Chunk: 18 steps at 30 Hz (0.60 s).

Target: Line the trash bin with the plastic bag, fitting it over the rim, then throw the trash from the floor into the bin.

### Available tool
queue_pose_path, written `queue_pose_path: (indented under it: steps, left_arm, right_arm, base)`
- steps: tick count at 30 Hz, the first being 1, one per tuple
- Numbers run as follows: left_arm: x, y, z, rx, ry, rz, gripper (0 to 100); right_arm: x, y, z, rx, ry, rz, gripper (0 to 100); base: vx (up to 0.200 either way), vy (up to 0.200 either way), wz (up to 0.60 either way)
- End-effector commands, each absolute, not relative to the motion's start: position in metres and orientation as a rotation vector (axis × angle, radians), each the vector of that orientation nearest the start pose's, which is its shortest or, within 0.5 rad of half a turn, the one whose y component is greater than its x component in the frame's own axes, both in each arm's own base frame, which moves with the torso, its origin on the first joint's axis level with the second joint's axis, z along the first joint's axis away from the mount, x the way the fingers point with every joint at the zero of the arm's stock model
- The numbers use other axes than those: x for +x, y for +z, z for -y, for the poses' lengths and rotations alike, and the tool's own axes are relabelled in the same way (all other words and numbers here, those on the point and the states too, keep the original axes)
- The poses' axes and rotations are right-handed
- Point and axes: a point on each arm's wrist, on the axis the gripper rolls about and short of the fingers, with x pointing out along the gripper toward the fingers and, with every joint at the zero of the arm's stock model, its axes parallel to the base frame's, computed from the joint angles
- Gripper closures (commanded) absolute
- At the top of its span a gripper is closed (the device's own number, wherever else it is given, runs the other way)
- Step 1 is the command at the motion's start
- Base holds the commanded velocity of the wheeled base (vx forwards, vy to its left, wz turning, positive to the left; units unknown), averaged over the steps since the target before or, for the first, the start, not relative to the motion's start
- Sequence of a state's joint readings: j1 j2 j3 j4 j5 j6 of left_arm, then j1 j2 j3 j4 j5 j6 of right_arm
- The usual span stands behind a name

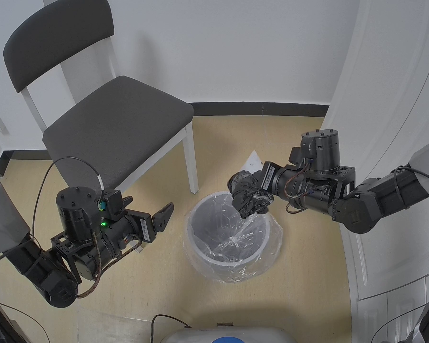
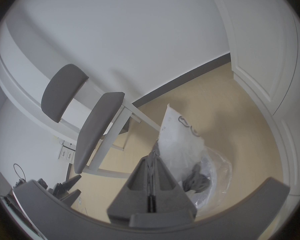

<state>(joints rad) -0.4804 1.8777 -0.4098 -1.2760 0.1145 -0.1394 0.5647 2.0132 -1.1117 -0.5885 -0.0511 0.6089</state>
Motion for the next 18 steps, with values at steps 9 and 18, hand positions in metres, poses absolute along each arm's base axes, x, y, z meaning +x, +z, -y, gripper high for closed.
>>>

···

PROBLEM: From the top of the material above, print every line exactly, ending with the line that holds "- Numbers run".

SOLUTION TO THE EXERCISE:
Chunk: 18 steps at 30 Hz (0.60 s).

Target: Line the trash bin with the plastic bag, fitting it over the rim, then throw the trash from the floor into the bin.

### Available tool
queue_pose_path, written `queue_pose_path: (indented under it: steps, left_arm, right_arm, base)`
- steps: tick count at 30 Hz, the first being 1, one per tuple
- Numbers run as follows: left_arm: x, y, z, rx, ry, rz, gripper (0 to 100); right_arm: x, y, z, rx, ry, rz, gripper (0 to 100); base: vx (up to 0.200 either way), vy (up to 0.200 either way), wz (up to 0.60 either way)

There is nothing more to the answer.